「アメリカ政治史上 最大の番狂わせ」と報じられた、トランプ氏の勝利から10日足らず。安倍総理大臣が、ニューヨークを訪れ世界の首脳として初めてトランプ氏と会談しました。日本のマスメディアは、大統領就任前の異例の会談としながら、安倍総理大臣の「信頼関係を築いていくことができると確信した」という言葉を伝え、おおむね肯定的に報じています。そうした中で、「異例ではなく異常だ」と、全く異なる見方をする外交専門家がいます。
(写真引用:内閣広報室 kantei.go.jp)
「世界初というのは、こんな異常なことをする国はないというだけの話です。全権を持つ現職の大統領を大切にするというのが、外交の礼儀です。このあとペルーで開かれるAPEC首脳会議で、オバマに、ものすごく冷ややかな対応をされ、『ロシアと何をやろうとしているんだ』とたっぷり言われるでしょう。もし会いに行くのなら、オバマと会ったあとに行けばいい。それならオバマとは喧嘩にならない。順番が逆です。何も考えていない」。
このようにラジオ番組で批判を展開したのは、佐藤優氏(元外務省主任分析官)です。
(写真引用:東洋経済 toyokeizai.jp)
佐藤氏がまず紹介したのは、アメリカ大統領選挙の開票が進んでいた今月9日の午前中に、鈴木宗男元衆議院議員からかかってきたとする電話の内容です。
「大変だ。安倍総理が、怒り心頭に発している。前日に外務省の杉山事務次官が『我々の分析ではクリントンが逃げ切ります。大丈夫です』と報告していたんだが、『違うじゃないか。もう外務省の話は聞かないからいい』と。いま外務省はビビりあがっている」。
佐藤氏は、こうした状況があったために、その後、安倍総理大臣が「トランプ氏にすぐ会わせろ」と言い、「はい、すぐやります」ということになったと言います。

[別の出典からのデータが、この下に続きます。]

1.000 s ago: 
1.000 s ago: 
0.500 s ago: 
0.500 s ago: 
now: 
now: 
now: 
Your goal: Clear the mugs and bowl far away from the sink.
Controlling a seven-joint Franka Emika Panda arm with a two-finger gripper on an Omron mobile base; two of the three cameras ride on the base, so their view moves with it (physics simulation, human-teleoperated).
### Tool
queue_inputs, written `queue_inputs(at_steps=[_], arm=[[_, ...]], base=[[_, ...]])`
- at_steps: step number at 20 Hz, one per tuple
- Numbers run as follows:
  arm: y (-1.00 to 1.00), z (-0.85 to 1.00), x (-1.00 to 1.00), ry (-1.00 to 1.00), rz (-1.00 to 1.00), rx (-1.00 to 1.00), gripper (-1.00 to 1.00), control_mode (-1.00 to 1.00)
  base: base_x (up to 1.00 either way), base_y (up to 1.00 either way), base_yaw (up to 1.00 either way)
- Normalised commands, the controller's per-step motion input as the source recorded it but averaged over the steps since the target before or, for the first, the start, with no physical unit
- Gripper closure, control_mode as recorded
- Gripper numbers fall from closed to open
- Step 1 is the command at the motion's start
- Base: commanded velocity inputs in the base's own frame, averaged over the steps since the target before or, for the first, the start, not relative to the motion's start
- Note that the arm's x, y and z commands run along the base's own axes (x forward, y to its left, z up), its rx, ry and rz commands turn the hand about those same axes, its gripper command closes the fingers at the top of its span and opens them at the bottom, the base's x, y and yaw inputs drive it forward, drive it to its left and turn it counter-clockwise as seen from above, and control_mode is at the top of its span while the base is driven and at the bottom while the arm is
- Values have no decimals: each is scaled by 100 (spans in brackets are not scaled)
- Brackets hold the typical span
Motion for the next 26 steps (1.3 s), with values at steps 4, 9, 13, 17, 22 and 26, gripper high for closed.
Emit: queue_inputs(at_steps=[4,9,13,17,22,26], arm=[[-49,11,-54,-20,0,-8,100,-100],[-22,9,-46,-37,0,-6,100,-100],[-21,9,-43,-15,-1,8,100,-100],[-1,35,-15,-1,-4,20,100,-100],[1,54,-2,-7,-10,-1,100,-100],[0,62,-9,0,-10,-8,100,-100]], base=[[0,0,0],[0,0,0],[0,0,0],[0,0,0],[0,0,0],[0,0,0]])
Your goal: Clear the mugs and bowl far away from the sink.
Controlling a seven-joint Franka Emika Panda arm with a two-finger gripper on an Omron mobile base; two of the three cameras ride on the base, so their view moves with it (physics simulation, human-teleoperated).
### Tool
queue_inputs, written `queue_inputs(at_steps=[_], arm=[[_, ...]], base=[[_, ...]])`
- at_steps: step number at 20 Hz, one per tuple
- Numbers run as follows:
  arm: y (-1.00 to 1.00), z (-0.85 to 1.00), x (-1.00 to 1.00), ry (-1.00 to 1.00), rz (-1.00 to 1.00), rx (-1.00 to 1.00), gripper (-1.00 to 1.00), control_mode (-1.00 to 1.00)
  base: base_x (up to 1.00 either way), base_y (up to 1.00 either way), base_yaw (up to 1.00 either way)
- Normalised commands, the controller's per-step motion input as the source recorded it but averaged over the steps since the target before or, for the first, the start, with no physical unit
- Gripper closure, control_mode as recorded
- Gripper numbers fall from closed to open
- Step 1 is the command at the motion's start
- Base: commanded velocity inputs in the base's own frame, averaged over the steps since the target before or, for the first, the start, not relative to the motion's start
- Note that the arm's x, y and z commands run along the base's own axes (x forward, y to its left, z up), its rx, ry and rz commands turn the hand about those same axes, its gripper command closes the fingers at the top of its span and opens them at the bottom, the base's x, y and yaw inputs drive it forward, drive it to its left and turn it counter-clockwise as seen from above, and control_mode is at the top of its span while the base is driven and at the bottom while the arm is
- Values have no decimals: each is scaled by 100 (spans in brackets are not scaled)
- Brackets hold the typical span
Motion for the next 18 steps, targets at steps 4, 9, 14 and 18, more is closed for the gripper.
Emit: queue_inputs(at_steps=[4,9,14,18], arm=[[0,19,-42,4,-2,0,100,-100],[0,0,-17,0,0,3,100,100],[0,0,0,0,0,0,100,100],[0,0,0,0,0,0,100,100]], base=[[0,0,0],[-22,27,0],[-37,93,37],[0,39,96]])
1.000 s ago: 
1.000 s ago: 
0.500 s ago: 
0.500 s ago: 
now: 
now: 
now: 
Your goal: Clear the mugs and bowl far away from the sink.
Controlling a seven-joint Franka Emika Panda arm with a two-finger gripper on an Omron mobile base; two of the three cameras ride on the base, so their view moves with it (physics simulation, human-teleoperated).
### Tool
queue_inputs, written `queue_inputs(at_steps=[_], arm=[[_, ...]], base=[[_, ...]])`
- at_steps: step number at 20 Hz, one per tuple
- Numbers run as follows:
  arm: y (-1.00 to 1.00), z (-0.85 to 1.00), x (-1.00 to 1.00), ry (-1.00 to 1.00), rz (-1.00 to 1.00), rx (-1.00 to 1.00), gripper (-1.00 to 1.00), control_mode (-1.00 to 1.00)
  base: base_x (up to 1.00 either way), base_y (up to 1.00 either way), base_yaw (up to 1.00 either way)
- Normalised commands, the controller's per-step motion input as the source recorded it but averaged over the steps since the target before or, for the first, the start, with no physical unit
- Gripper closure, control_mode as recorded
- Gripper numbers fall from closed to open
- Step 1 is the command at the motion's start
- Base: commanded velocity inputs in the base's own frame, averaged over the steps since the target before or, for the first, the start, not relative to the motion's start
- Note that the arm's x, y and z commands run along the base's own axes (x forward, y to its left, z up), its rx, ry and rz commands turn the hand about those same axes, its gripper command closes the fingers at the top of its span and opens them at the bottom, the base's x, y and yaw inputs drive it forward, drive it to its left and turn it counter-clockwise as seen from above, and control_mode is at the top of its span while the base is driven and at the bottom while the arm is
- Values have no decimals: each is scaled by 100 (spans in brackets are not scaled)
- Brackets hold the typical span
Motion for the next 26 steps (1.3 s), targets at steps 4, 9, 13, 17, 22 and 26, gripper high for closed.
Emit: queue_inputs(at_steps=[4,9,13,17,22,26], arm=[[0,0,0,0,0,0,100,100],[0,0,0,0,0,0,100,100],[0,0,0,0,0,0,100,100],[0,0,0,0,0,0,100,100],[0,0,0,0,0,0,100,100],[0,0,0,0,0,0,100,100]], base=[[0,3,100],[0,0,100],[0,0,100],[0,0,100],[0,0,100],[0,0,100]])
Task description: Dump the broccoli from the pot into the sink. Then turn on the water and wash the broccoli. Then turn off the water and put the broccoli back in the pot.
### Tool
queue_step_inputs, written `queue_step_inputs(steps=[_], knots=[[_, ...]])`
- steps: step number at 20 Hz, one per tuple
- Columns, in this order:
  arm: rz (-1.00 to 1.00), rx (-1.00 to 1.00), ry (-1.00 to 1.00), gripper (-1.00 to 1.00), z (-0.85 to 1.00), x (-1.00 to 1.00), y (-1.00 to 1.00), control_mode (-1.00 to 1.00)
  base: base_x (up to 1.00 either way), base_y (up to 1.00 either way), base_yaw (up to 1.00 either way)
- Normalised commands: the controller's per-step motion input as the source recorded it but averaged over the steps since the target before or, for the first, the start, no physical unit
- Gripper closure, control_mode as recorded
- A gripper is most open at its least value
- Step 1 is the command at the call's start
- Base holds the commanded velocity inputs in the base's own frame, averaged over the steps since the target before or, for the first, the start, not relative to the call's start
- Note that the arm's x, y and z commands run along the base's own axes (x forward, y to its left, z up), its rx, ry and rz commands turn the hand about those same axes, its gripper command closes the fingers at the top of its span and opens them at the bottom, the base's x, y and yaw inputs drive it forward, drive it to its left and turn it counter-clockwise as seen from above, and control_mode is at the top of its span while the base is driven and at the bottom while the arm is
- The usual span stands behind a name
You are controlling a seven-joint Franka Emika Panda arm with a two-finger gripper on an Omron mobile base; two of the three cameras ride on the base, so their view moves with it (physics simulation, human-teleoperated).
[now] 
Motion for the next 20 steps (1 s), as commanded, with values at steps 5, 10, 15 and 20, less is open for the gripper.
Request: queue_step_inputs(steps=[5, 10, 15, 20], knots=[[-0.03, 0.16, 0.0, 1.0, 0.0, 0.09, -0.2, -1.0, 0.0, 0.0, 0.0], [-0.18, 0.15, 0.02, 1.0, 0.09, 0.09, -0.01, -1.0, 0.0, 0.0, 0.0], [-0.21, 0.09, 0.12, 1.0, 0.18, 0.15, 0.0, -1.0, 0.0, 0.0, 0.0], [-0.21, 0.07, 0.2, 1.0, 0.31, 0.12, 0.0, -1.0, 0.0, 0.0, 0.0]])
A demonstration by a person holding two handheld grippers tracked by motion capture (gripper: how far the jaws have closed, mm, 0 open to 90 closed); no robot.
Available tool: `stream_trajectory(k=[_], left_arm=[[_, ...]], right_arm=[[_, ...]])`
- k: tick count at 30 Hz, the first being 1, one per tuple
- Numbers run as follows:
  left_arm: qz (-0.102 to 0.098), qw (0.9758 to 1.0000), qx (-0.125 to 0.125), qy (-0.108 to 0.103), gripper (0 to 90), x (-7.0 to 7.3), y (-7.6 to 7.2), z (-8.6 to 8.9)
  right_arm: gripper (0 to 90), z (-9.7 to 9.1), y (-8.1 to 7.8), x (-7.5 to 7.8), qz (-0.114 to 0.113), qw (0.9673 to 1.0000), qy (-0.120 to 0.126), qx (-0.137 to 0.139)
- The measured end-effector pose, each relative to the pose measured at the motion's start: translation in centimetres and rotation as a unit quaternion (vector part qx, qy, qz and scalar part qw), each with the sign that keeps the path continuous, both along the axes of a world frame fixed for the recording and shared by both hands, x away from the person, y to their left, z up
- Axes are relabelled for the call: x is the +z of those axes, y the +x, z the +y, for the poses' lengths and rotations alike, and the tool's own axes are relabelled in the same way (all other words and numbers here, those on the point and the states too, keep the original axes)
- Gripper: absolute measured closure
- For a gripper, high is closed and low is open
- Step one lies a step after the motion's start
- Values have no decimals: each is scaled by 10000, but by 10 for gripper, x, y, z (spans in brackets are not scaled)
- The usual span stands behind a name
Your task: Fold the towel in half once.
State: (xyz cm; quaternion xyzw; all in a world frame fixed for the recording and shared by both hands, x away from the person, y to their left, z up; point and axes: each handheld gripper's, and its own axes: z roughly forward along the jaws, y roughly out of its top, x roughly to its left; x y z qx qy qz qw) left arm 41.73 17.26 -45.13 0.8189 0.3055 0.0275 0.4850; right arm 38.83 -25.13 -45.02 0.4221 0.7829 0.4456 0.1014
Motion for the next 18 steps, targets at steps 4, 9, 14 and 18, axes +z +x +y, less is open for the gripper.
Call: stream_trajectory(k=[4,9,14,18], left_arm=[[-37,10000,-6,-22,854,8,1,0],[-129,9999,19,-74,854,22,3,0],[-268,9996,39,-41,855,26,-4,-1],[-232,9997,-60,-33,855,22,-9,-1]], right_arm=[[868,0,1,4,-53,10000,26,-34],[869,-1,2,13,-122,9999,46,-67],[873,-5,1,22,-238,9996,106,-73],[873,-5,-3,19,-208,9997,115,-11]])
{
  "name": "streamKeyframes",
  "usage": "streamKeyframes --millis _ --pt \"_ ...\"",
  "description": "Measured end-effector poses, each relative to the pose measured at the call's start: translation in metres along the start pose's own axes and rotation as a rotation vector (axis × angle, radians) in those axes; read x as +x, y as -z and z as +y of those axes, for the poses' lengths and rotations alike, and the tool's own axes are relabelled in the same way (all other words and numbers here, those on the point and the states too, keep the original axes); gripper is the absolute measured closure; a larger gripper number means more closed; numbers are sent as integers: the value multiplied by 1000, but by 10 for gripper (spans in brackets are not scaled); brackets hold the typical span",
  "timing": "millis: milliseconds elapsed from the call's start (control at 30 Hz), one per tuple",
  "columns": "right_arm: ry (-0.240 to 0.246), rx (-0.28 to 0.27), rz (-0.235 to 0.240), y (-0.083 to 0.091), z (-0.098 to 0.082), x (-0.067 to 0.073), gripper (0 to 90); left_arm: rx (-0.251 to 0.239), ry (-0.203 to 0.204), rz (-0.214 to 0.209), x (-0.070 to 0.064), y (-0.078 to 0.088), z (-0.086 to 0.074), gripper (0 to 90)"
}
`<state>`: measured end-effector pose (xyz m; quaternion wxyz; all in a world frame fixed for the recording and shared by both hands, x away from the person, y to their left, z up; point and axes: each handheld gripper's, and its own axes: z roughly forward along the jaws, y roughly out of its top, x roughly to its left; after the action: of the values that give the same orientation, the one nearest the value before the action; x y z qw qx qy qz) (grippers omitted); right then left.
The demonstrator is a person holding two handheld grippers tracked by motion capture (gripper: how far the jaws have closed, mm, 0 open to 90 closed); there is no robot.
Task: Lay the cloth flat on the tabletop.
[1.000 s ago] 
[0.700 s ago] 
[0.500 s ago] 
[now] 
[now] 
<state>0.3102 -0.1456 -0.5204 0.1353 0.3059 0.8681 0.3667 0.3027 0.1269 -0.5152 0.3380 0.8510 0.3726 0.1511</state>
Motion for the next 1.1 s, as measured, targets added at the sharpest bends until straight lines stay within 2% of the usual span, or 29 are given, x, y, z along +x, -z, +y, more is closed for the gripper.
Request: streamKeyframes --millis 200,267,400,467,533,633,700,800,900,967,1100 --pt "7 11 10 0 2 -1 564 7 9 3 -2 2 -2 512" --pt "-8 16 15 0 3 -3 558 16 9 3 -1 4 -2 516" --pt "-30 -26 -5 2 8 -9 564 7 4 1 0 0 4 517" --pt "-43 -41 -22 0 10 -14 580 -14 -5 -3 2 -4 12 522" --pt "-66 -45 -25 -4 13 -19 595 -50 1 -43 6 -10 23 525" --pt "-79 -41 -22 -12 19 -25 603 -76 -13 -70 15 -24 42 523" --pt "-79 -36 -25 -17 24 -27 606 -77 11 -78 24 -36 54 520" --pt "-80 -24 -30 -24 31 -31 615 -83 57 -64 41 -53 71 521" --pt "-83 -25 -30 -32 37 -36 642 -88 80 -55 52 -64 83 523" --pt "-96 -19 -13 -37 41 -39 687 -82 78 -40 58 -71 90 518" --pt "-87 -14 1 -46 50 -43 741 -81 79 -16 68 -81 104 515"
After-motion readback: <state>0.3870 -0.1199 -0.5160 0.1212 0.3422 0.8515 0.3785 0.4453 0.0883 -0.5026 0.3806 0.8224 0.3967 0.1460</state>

「たとえ総理にそう言われたとしても、『お言葉ですが、オバマを怒らせても何もいいことはありません。日ロ首脳会談も徹底的に妨害されます。まずいです』と説得するのが、外交のプロの仕事です。今回の外務省の対応は、脊椎反射のようなものです」。
(写真引用:内閣広報室 kantei.go.jp)
そして、安倍総理大臣が「大変温かい雰囲気の中で会談を行うことができた。ともに信頼関係を築いていくことができると確信の持てる会談だった」と述べたことについては、こう解説しています。
「温かい雰囲気と言って、友好的な雰囲気という言葉は使っていません。外交的には、友好的でなかったということです。確信というのも、何の根拠もない主観の世界です。これは、典型的な失敗したときのやり方です。1時間半も会談したら、相当なことを話しているはずです。『非公式の会談なので中身は差し控える』と言っていますが、公式の会談でなくても詳細を明らかにすることは、山ほどありますよ。本来は、TPPや日米安保体制がうまくいったというアピールの場にしたかったはずですが、それができなかったということです。やらないでいいことをやってしまって、傷口を広げています。先が読めないほど、グチャグチャになり始めている。日米も日ロも大変です」。
(写真引用:bbc.com)
会談を終えて記者のインタビューに答える安倍総理大臣の表情は、どう見たらいいでしょうか。佐藤氏の分析が核心をついているとすれば、いつもと違った表情が垣間見えたはずですが、僕には、そこまでの変化は読み取れませんでした。
最後に佐藤氏は、これから官邸や外務省が行うことについて、こう予測します。
「スピンコントロール=情報操作をすることで、うまく行っているように見せかけるでしょうね。そして、いまの官邸周辺の政治部記者の力量だと、外交で何が起きているかを十分取材し切れないと思うんですよ。だから、スピンコントロールで流されている情報を本物と思って、『うまく行ってる、うまく行ってる』という形で、実態と乖離したイメージが広がると思います。昔の大本営発表と同じことになります。すでに先の記者会見が、大本営発表ですよ」。
政治の舞台、外交の舞台で、何が事実なのかを見極めるのは、難しいことです。自ら多角的に情報を入手し、自分なりの視点を確立し、メディアリテラシーを鍛えていく。その重要性がかつてないほど高まっています。